Ten migrant labourers from Assam, who were stranded in neighbouring Bhutan, reached Baksa district of in the evening of Sunday, April 26. According to the migrants, they set off on foot at 4 am in the morning. Taking a shortcut to Baksa by crossing a river (Bornodi) and hills, they finally reached Kauli in Baksa in the evening around 2, tired and exhausted.
"We faced a lot of trouble on our return journey; our clothes got wet and heavy, so we had to shed some of them. We came after climbing hills, after crossing a river", said one of the migrants after reaching Assam.
Of the 10 migrants, 5 belong to the Sonitpur district while the others belonged to Baksa. Employed in Vangtar of Bhutan as labourers, the migrants decided to walk home after the re-opening of the sealed border seemed unlikely.
[Note: The migrants have been identified as follows:
From Sonitpur: Ramdayal Pait, Rupesh Urang, Paplu Bhumish, Kundan Munda, Amjan Khan
From Baksa: Maheshwar Biswas, Hiru Baishya, Akhil Biswas, Uday Baishya, Prabhas Bakshi]
However, the migrants returned from Bhutan were not given a rousing reception. Instead, the locals looked at them with suspicion amid the outbreak and were quick to inform the authorities. Soon, police personnel and health authorities reached the location and the rag-tag bunch of 10 were immediately shifted to a local school.
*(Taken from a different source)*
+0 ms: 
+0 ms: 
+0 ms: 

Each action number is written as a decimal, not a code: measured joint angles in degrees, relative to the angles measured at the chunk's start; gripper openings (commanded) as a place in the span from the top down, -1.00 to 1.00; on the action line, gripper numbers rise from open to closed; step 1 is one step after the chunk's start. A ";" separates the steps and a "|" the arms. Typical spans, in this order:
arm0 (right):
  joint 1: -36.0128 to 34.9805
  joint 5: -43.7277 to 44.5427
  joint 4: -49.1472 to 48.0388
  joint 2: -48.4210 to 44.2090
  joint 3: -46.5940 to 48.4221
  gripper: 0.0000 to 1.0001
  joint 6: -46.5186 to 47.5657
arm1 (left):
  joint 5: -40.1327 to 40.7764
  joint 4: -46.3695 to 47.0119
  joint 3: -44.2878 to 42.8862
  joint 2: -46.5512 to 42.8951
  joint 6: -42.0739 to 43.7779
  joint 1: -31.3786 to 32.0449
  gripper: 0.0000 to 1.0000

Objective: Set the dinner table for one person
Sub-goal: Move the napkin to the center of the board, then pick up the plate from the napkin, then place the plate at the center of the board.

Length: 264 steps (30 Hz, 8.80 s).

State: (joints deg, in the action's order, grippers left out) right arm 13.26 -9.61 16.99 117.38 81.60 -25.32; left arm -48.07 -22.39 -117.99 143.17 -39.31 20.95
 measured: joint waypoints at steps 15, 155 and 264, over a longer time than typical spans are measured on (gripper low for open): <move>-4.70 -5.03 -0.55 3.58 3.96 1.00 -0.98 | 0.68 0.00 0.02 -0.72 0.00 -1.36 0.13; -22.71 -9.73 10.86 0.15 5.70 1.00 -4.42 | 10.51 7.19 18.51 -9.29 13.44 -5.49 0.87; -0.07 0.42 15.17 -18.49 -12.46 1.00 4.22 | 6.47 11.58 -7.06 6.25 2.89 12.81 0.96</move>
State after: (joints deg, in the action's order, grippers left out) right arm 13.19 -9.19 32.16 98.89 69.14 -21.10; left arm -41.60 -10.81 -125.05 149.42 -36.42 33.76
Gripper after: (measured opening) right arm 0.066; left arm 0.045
Then, arrangements were made for them to be quarantined at the Nagrijuli Model Hospital. Homewards voyages on foot of migrant labourers in India amid the uncertainty of the lockdown is not new. There are several such instances, in fact.
Recently, 4 penniless Assam labourers who were starting to feel the pangs of hunger in the midst of the lockdown called by the Government in a bid to “flatten the COVID curve”, walked home to Kokrajhar from Changsari, a distance of around 203 kms.
When medical staff were informed about the arrival of these labourers, a few personnel reached the site to inspect them, and discovered that the men, some of whom are middle-aged, are suffering following their ordeal. Some of them even had swollen legs. Now, these labourers do not whether to laugh or cry.
“Their condition is not good, they are in suffering. Perhaps they did not eat properly along the way. Because they walked for so long, some of them have swollen feet. Now, we will have to try and make them healthy again”, a medical personnel told us.